On November 21st 1949 the UN finally decided to bring Italy back officially to Somalia for ten years under the name of Amministrazione Fiduciaria Italiana della Somalia (AFIS). The proposal was somewhat surrealistic as the project required the recycling of many former Fascist administrators and called for the recruitment of new cadres from Italy who, in the lean postwar years, saw the job mostly as a chance for economic promotion (Del Boca. Volume IV. pp 201-269). During those ten years the AFIS record in promoting any kind of potentially workable post-independence government was not remarkable. One of the key reasons was that Italy was trying to stay on beyond the 1959 deadline set by the UN. In Del Boca’s words (Del Boca.
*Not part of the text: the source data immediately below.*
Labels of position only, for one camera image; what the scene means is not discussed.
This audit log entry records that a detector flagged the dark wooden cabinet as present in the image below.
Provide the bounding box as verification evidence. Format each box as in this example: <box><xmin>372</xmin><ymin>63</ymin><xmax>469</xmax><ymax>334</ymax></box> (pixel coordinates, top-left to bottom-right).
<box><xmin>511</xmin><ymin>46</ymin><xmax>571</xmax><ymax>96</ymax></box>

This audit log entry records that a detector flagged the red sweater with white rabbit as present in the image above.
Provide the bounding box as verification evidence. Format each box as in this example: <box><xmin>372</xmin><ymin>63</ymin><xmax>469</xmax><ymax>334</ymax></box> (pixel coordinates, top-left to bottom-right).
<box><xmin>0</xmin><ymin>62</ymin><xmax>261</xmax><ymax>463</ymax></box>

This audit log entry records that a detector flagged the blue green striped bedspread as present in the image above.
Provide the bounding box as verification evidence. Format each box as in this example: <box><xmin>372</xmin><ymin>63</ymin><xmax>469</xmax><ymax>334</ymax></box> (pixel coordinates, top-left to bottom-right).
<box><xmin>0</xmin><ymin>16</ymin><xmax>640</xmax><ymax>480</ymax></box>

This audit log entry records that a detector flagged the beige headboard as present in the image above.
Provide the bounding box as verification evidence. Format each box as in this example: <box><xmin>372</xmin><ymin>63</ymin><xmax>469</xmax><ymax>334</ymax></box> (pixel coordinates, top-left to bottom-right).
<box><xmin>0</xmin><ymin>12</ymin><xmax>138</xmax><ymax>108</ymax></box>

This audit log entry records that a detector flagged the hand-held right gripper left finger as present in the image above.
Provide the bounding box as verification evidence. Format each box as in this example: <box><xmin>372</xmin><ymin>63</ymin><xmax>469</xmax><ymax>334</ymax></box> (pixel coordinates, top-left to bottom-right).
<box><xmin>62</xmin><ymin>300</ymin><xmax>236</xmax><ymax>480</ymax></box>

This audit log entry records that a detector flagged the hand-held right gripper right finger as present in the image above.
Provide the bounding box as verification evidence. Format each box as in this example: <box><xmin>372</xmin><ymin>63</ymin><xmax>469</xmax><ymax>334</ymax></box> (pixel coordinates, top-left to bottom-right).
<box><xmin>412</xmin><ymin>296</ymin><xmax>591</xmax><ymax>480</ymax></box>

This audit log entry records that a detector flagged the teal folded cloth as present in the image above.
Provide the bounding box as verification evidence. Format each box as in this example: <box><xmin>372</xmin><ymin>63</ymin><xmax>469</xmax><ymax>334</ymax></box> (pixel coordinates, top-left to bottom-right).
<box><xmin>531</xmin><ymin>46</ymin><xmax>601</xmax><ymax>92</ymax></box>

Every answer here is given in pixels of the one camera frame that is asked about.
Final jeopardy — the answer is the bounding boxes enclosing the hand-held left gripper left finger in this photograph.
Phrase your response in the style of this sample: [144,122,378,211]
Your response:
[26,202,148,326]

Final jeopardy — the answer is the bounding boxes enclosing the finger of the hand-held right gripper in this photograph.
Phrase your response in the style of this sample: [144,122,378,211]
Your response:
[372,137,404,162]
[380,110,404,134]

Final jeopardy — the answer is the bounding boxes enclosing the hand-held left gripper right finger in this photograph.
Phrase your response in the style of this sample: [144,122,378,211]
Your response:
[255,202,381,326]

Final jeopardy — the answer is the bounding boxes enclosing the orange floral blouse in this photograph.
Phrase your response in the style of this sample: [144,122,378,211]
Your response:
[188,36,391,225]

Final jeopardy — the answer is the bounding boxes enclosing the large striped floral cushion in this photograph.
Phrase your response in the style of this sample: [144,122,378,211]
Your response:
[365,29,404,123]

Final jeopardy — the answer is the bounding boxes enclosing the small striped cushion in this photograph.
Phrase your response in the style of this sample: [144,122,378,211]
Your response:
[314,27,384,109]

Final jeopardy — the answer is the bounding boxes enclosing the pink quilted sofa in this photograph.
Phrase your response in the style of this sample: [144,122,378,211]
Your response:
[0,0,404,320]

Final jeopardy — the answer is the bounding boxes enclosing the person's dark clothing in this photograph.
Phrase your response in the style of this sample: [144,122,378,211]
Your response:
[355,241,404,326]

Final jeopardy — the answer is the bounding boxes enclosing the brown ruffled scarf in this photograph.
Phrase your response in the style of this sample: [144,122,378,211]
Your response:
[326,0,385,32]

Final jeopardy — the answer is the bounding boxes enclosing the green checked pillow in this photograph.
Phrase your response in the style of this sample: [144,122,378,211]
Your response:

Volume IV. p 221), most of the AFIS personnel was ‘ancorato al passato’ [anchored in the past] and desperately tried to turn the clock backwards. In order to further ‘nostre interesse’ [our interests, a formula compulsively present in the AFIS reports to Rome in Italian, not those written in English for the UN] AFIS officials kept selecting and backing ‘tribes’ i.e. clans or sub-clans, which were ‘filoitaliani’ [pro-Italian]. The Rahanweyn of HDMS of course; but also the Somali Bantu , various small coastal clans like the Bimal and among the larger clan families those like the Marehan among the Darod or several Abgal groups among the Hawiye who proved open to blandishments, often of a financial nature. In the same way the economics of AFIS largely consisted in a return to De Vecchi’s compulsive development of an inefficient and expensive banana cultivation, 100% dependent on the subsidized Italian market (Karp. pp 87-103).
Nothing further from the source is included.